|LONG ROAD HOME:Over 100 thousand Bhutani refugees have been living in the camps in Jhapa for over a decade.|
No school bus stops here to pick up children. No postman comes here to deliver mail. They are refugees from Bhutan who were sitting for more than a month in front of the United Nations in Kathmandu.
The UN gives most of them two square meals a day back at their camps in Jhapa, but compassion fatigue is setting in. "That is the maximum we can do," says UNHCR representative Abraham Abraham, "it is, however, criminal to keep them in camps for so long."
The camps have become a base for pro-democracy dissent activity against the Bhutani establishment. The refugees are not radicals. They have never questioned their monarchy, even though their host country might have. But they want to have a future.
It was not any green pasture which attracted them. They were forced to leave their lands and homes. The royal government of Bhutan found them too insistent on the question of democracy and human rights, too restive against laws on language and national dress. They still want to go back to the same setup, confident to overcome the difficulties in Bhutan and work for the country's development. But neither Bhutan, nor any foreign nation, seems bothered about their future.
After deadlocked bilateral negotiations, the Americans have volunteered to absorb 60,000 of them in the US. The proposal has got mixed responses. Many Bhutani refugee leaders feel that while the offer was welcome, the US should have been exerting pressure on Bhutan to take back its people. Others feel that the proposal is not a long-term solution and could, in fact, act as a destabilising factor within Bhutan and among the refugees.
US ambassador James F Moriarity argues that it is a human problem which required immediate attention. He didn't react to the plea to remonstrate with Bhutan except to say: "We are in touch with India."
New Delhi should have been more proactive. An authoritarian regime which is solely dependent on it for defence should have been pressured to get refugees back to their homes.
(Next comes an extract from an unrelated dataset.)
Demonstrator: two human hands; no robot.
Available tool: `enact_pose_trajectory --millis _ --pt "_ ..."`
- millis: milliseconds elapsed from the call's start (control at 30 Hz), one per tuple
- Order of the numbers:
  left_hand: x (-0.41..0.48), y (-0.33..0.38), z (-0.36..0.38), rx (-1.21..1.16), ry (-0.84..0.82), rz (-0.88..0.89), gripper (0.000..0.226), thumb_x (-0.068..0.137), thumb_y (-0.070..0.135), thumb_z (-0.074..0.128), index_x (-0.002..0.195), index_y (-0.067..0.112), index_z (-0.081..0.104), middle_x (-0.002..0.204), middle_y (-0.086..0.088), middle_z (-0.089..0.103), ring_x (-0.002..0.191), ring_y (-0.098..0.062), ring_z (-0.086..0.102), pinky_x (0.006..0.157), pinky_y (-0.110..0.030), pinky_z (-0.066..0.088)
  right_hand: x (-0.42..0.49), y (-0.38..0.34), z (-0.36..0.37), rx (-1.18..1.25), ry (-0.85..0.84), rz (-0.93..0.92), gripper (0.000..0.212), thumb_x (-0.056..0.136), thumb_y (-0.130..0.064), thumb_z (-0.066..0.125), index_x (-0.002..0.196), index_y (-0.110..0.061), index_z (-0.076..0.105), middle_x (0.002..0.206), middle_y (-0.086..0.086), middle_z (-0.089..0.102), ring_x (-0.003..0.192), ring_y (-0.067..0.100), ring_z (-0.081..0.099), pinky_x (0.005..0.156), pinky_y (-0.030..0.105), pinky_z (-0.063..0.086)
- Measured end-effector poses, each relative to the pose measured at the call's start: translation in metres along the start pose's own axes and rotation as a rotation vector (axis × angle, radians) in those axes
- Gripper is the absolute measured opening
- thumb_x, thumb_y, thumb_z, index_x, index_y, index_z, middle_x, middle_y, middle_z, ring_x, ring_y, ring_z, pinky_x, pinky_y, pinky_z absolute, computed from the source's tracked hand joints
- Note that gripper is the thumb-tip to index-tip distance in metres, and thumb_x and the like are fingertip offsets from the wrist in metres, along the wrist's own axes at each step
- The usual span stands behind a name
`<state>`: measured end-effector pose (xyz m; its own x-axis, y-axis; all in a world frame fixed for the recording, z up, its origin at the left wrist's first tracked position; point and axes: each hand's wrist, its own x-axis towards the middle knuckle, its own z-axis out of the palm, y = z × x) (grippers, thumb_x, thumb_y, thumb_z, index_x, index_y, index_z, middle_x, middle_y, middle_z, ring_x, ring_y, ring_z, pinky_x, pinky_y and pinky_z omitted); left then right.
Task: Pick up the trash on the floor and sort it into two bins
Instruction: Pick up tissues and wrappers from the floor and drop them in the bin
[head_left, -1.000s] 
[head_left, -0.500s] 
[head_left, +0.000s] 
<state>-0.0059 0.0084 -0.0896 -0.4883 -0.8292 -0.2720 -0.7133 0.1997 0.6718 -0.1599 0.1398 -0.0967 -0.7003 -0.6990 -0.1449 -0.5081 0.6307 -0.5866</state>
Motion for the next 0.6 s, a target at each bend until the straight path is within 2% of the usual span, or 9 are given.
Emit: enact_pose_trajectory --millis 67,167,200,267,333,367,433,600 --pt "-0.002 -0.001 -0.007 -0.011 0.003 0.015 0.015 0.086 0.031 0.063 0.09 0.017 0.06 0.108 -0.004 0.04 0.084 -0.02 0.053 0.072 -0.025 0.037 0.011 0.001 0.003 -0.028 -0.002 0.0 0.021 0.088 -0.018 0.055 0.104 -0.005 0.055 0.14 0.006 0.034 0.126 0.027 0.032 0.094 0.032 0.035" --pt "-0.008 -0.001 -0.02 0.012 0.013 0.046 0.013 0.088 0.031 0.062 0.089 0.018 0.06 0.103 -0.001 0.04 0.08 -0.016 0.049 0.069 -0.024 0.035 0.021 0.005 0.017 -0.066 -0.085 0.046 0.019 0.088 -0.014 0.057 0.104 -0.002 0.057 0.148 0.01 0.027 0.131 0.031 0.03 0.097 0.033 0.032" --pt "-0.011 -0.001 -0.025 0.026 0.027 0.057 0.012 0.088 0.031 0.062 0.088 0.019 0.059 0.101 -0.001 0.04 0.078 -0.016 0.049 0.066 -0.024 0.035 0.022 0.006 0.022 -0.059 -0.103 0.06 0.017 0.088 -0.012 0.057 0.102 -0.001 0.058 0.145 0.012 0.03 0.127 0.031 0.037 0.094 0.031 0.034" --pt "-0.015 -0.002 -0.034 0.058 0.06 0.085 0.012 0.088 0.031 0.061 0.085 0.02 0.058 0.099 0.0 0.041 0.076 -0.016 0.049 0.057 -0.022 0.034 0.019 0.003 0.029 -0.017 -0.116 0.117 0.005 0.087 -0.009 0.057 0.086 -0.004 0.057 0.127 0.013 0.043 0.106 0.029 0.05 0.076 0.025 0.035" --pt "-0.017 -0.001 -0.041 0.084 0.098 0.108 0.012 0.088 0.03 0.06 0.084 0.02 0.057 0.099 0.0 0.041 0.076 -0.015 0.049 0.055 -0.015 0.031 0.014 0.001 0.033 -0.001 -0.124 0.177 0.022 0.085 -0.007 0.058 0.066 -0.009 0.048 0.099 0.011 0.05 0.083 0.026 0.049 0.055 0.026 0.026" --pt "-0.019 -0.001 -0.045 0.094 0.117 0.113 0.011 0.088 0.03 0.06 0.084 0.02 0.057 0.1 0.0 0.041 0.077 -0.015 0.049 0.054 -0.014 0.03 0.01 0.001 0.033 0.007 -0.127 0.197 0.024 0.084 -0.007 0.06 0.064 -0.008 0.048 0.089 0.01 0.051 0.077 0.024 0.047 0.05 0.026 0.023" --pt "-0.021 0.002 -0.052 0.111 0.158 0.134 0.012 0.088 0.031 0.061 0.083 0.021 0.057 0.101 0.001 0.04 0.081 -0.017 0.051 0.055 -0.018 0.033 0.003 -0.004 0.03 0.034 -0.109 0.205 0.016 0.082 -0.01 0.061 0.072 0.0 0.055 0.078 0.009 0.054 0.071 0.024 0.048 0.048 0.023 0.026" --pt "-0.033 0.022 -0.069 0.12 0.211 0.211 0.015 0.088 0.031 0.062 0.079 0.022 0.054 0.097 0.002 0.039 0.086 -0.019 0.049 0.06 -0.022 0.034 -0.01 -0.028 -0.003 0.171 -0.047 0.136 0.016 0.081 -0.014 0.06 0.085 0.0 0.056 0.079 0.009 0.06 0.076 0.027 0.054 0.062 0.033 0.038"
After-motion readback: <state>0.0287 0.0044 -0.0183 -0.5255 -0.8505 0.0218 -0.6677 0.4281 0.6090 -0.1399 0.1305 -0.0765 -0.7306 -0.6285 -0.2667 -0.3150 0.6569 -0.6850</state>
But New Delhi is afraid to even ask questions lest tiny Bhutan should be annoyed and tilt towards the next door China.
Bhutan sealed its border in 1950 when the Tibetans were running away for refuge. It can't afford to lean on China. But diplomatically and economically, India and Bhutan are close to each other and that is what makes New Delhi's leverage important. The people or organisations with which I interacted in Kathmandu recently expressed an urgent need for India to take an active role in resolving the refugee issue.
With its tradition of multi-party democracy, its pluralistic society and its role as a leading economic power in the region, India is seen as the only entity which could and should try to seek a solution to this humanitarian crisis. Bhutani refugee leader Teknath Rizal says he is convinced New Delhi will not step in to help. His own experience was not a happy one. When he got to the border after being released from detention in Bhutan, he was jailed and given a choice leave India or spend the rest of his life in jail. He preferred to travel to Nepal because it allowed him to live freely and propagate the cause of refugees.
A report by South Asian Human Rights Forum has put the whole thing in perspective: "A major human rights deficit in the South Asian region is the prolonged exile of Bhutanese refugees living in Nepal and India. Both host governments have often ruthlessly cooperated with the Bhutanese government in forced repatriation, arrest or denial of freedom of association and expression to the refugees. This tri-governmental alliance has demobilised the Bhutanese refugee population. Their visibility is low and all attempted solutions lack coherence."
One of the consequences of allowing the problem to fester is the possibility that dissatisfaction and unrest among refugees could overtime drive them to extremism. This could create new conflicts in the region and India could experience negative fallout.